Теперь смотрите, как круг сжимается. По мере того как доверие вытекает из общественных институтов, радиус тянется внутрь — сначала к кругу знакомых, затем к семье и наконец, в пределе, к самому себе. Человек в этой конечной точке не доверяет никому, кроме себя, не принимает ни одного утверждения на веру и относится ко всякому заявлению извне своего крошечного круга как к вероятной лжи. Общество, составленное из таких людей, не просто неприятно для жизни. Оно функционально искалечено, потому что то, что держит людей в живых в кризис — вера в указание органов здравоохранения, координация с незнакомцами, принятие того, что власти говорят правду об опасности, — всё зависит от радиуса, достаточно широкого, чтобы включить людей, которых вы не можете лично проверить.

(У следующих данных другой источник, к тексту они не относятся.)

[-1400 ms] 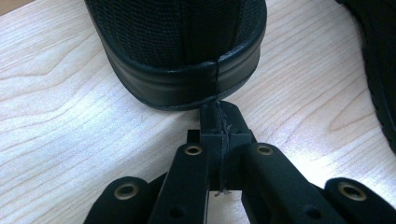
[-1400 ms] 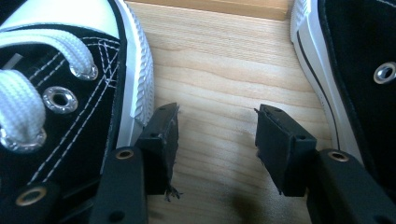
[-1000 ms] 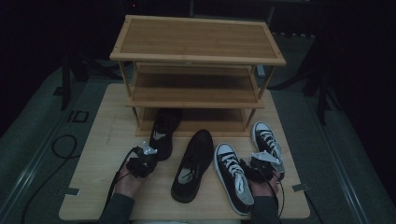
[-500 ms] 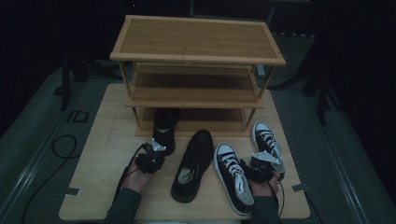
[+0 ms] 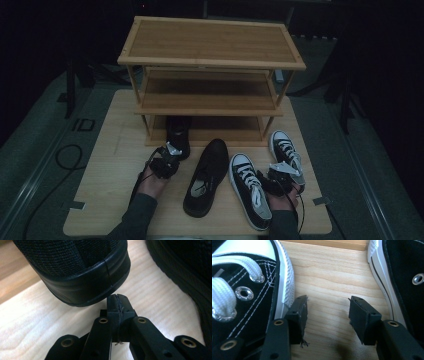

То, что укорачивает радиус, — не невезение и не национальный характер. Это намеренное разрушение института доверия через систематическую ложь. Когда государство лжёт как нечто рутинное, ложь не остаётся заключённой в темах, которые она должна была прикрыть. Она метастазирует. Правительство, фальсифицирующее результаты выборов и фабрикующее данные переписи, преподало своим гражданам совершенно рациональный урок: что официальные цифры — это инструменты, а не факты. И население, усвоившее этот урок, не может вдруг поверить тем же чиновникам, когда те выдают цифры о пандемии. Недоверие не иррационально; это верный вывод из всего остального, что гражданин видел. Вот как укороченный радиус становится, без всякого преувеличения, прямой причиной массовой смерти: люди перестают верить предупреждениям, которые спасли бы их, потому что институт, выдающий предупреждения, годами доказывал, что ему нельзя верить.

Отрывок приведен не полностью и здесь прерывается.